→ **EXERCISE DIRECTIONS**
Restate the following records word for word without images.
╭──
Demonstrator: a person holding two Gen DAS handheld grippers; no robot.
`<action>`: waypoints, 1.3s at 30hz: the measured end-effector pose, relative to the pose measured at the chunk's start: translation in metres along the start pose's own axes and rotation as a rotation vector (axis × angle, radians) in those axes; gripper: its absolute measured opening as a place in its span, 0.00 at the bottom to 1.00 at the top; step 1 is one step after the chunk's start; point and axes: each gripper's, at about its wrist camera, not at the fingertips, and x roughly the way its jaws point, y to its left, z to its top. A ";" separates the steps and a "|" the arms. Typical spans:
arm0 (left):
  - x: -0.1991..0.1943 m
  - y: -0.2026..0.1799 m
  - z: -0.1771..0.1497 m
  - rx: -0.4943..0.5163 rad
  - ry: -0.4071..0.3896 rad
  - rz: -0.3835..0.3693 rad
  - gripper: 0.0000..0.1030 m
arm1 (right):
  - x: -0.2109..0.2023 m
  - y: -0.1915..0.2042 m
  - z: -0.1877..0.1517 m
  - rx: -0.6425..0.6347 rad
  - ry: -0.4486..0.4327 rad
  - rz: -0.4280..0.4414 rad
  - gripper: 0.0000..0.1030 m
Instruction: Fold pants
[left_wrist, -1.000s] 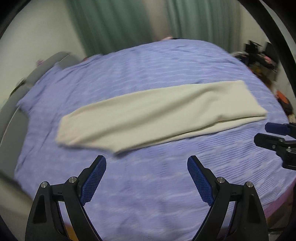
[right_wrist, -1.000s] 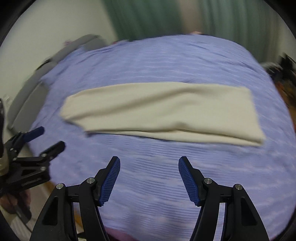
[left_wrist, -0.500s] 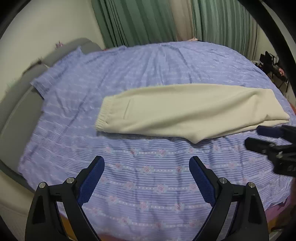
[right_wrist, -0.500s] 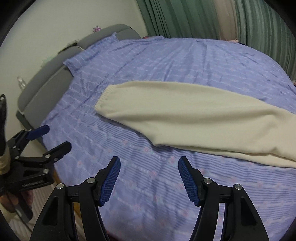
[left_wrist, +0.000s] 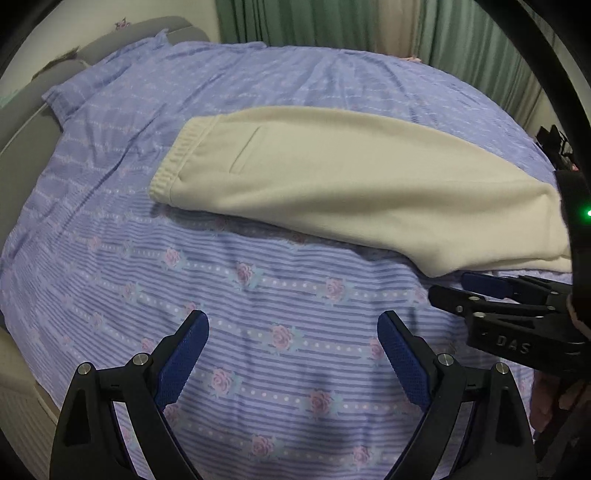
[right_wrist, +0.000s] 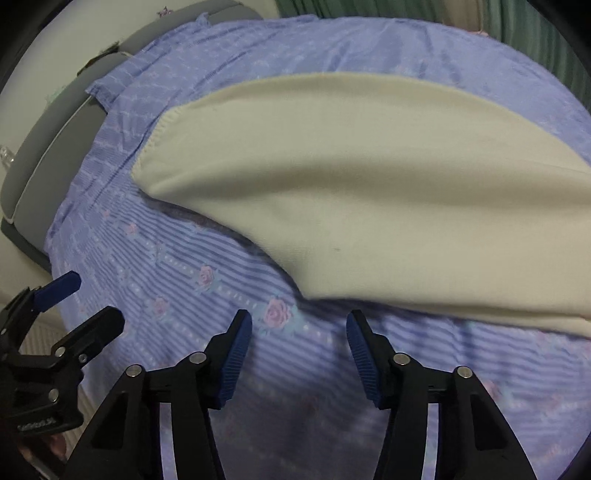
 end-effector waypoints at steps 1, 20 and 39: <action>0.003 0.000 0.001 -0.002 0.006 0.000 0.91 | 0.005 0.000 0.002 -0.007 0.010 -0.002 0.51; 0.015 0.021 0.021 -0.038 0.012 0.018 0.91 | 0.022 -0.004 0.040 -0.056 0.001 0.018 0.44; 0.016 0.067 0.020 -0.144 0.014 0.095 0.91 | 0.016 0.013 0.031 -0.012 -0.012 0.011 0.15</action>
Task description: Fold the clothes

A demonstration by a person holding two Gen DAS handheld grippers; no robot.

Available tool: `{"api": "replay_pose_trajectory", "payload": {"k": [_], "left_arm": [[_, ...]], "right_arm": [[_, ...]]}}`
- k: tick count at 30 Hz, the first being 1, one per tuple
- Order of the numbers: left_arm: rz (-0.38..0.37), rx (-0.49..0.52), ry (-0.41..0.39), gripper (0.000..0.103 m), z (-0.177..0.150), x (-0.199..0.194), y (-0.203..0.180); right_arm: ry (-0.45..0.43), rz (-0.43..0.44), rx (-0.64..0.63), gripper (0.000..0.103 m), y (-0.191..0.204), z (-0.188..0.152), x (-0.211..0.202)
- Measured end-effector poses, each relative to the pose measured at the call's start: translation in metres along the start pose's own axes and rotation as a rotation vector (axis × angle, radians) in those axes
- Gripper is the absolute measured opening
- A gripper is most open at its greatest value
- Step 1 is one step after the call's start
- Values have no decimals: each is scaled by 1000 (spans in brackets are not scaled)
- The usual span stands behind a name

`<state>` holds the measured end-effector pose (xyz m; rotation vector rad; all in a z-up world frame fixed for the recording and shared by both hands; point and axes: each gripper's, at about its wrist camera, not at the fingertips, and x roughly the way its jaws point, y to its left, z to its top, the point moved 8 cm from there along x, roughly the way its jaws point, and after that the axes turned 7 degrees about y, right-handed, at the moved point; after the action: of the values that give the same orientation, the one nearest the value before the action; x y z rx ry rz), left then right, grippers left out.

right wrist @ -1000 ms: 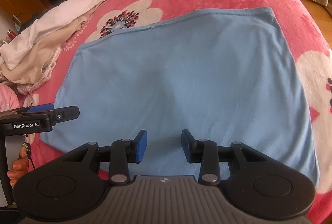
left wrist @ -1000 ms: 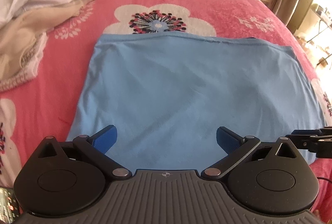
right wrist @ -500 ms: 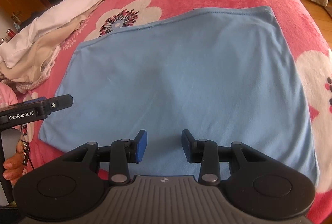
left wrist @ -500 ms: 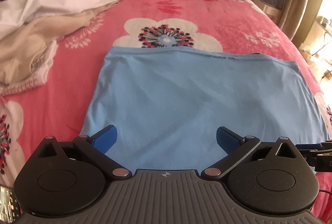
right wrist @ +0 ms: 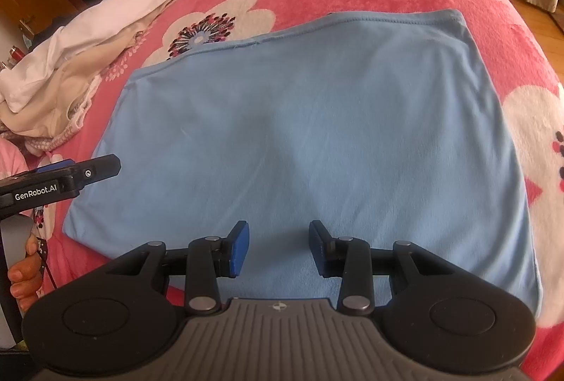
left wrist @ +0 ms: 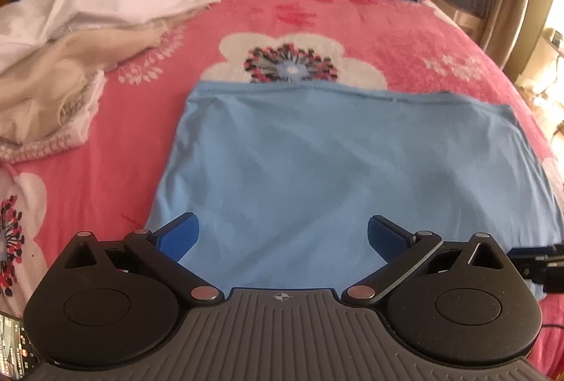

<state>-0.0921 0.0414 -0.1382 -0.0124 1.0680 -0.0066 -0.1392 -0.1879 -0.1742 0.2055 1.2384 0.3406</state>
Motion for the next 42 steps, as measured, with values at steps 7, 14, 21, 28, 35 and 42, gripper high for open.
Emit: {"api": "replay_pose_trajectory", "payload": {"k": [7, 14, 21, 28, 35, 42], "left_arm": [[55, -4, 105, 103, -13, 19, 8], [83, 3, 172, 103, -25, 33, 10], [97, 21, 175, 103, -30, 37, 8], [99, 19, 180, 103, -29, 38, 9], [101, 19, 181, 103, -29, 38, 8], [100, 17, 180, 103, -31, 39, 8]], "right_arm": [[-8, -25, -36, 40, 3, 0, 2], [-1, -31, -50, 40, 2, -1, 5], [-16, -48, -87, 40, 5, -1, 3], [-25, -61, -117, 40, 7, -1, 2], [-3, -67, -126, 40, 6, -5, 6], [10, -69, -130, 40, 5, -5, 7]]}}
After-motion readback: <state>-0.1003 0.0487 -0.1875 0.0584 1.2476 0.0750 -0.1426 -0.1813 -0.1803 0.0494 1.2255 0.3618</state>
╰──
→ **REPLY**
Demonstrator: a person holding two Gen DAS handheld grippers; no robot.
`<action>`: waypoints, 1.3s at 30hz: the measured end-effector pose, relative to the pose measured at the chunk's start: translation in metres along the start pose's own axes and rotation as a rotation vector (axis × angle, radians) in those axes; gripper: its absolute measured opening as a place in its span, 0.00 at the bottom to 1.00 at the top; step 1 is one step after the chunk's start; point and axes: each gripper's, at about its wrist camera, not at the fingertips, and x roughly the way its jaws point, y to its left, z to its top. A ";" separates the steps and a "|" the arms. Typical spans:
arm0 (left):
  - x: -0.1991..0.1943 m
  - y: -0.2026..0.1799 m
  - z: -0.1771..0.1497 m
  - rx: -0.4943..0.5163 rad
  - ry: -0.4071..0.3896 rad
  - rz: -0.3835..0.3693 rad
  - gripper: 0.0000..0.1030 m
arm1 (right):
  - x: -0.2109..0.2023 m
  - y: -0.1915..0.2042 m
  - z: -0.1877..0.1517 m
  - rx: -0.6425..0.6347 rad
  - ry: -0.4486..0.4327 rad
  - rz: -0.4280..0.4414 rad
  - gripper: 0.0000..0.1030 m
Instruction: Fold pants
[left_wrist, -1.000s] 
[right_wrist, -1.000s] 
[left_wrist, -0.500s] 
[right_wrist, -0.500s] 
[left_wrist, +0.000s] 
[right_wrist, +0.000s] 
 end-effector waypoints at steps 1, 20 and 39: <action>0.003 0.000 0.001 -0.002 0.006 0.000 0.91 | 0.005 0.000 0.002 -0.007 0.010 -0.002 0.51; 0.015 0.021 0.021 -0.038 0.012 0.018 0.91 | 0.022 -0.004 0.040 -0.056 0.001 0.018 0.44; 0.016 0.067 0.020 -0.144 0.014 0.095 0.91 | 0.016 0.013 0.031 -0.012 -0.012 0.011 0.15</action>
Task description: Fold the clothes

A demonstration by a person holding two Gen DAS handheld grippers; no robot.

Available tool: `{"api": "replay_pose_trajectory", "payload": {"k": [_], "left_arm": [[_, ...]], "right_arm": [[_, ...]]}}`
- k: tick count at 30 Hz, the first being 1, one per tuple
- Order of the numbers: left_arm: rz (-0.38..0.37), rx (-0.49..0.52), ry (-0.41..0.39), gripper (0.000..0.103 m), z (-0.177..0.150), x (-0.199..0.194), y (-0.203..0.180); right_arm: ry (-0.45..0.43), rz (-0.43..0.44), rx (-0.64..0.63), gripper (0.000..0.103 m), y (-0.191..0.204), z (-0.188..0.152), x (-0.211..0.202)
- Measured end-effector poses, each relative to the pose measured at the call's start: translation in metres along the start pose's own axes and rotation as a rotation vector (axis × angle, radians) in those axes
- Gripper is the absolute measured opening
- A gripper is most open at its greatest value
- Step 1 is one step after the call's start
- Values have no decimals: each is scaled by 1000 (spans in brackets are not scaled)
- The usual span stands behind a name

`<state>` holds the measured end-effector pose (xyz m; rotation vector rad; all in a z-up world frame fixed for the recording and shared by both hands; point and axes: each gripper's, at about its wrist camera, not at the fingertips, and x roughly the way its jaws point, y to its left, z to its top, the point moved 8 cm from there along x, roughly the way its jaws point, and after that the axes turned 7 degrees about y, right-handed, at the moved point; after the action: of the values that give the same orientation, the one nearest the value before the action; x y z rx ry rz), left then right, grippers left out.

right wrist @ -1000 ms: 
left wrist @ -1000 ms: 
right wrist @ -500 ms: 
left wrist @ -500 ms: 
right wrist @ +0 ms: 
left wrist @ +0 ms: 

<state>-0.0921 0.0414 -0.1382 -0.0124 1.0680 -0.0066 -0.1392 -0.1879 -0.1742 0.2055 1.2384 0.3406</state>
Motion for the next 42 steps, as measured, with values at steps 7, 14, 21, 28, 35 and 42, gripper high for open.
Emit: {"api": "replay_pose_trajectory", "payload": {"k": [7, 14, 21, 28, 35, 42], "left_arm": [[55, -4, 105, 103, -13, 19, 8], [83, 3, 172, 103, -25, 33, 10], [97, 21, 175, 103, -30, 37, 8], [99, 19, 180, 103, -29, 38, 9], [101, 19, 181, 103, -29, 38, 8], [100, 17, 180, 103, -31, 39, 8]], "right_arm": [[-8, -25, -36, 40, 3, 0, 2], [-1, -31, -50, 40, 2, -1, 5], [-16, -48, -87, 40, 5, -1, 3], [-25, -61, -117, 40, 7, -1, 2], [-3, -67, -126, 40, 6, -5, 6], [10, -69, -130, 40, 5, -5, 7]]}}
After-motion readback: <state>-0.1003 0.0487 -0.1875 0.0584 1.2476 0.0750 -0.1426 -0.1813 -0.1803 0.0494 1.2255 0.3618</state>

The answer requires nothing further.